WHAT THIS TASK INVOLVES => Your answer must be the lines from the one containing "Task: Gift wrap" through the last line below, copied exactly, with no pictures.

[DATA SHOWN — start]

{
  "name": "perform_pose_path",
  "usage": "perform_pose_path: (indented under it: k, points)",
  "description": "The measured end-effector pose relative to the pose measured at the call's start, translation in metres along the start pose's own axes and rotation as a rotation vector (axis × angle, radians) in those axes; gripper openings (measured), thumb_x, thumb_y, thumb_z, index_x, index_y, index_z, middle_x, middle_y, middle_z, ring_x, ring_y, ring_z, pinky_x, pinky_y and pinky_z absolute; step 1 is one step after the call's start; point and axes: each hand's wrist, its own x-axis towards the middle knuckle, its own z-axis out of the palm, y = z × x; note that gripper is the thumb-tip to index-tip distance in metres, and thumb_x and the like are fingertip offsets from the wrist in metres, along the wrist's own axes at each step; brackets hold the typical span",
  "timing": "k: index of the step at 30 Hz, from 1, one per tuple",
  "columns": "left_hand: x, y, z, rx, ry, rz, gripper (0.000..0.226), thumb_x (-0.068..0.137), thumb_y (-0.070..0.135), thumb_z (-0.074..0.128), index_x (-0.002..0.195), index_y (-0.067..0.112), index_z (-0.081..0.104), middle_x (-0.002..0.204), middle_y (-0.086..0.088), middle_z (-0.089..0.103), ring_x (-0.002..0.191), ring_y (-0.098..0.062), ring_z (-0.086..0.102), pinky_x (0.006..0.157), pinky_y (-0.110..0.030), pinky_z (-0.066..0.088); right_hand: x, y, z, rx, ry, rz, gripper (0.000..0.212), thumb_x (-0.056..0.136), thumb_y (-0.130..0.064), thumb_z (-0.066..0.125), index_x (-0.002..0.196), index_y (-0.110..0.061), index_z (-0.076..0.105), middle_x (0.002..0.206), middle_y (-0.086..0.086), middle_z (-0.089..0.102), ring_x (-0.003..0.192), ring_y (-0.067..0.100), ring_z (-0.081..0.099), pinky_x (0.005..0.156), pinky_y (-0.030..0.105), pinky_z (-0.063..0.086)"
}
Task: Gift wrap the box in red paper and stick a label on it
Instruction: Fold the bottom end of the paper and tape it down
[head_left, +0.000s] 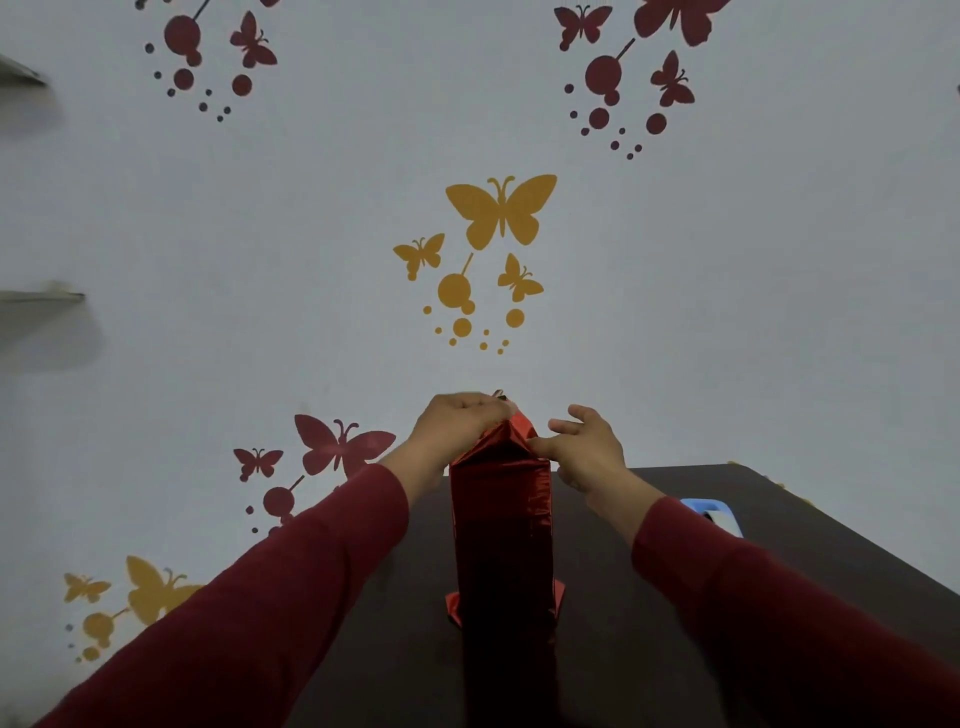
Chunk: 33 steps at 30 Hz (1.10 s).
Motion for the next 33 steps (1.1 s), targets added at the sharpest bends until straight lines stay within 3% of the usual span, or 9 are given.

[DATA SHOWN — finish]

ANSWER BELOW =>
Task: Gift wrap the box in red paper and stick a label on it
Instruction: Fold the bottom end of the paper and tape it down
[head_left, +0.000s] 
Chunk: 33 steps at 30 Hz (1.10 s).
Motion for the next 33 steps (1.1 s), targets added at the sharpest bends until straight lines stay within 3% of the usual span, or 9 are given.

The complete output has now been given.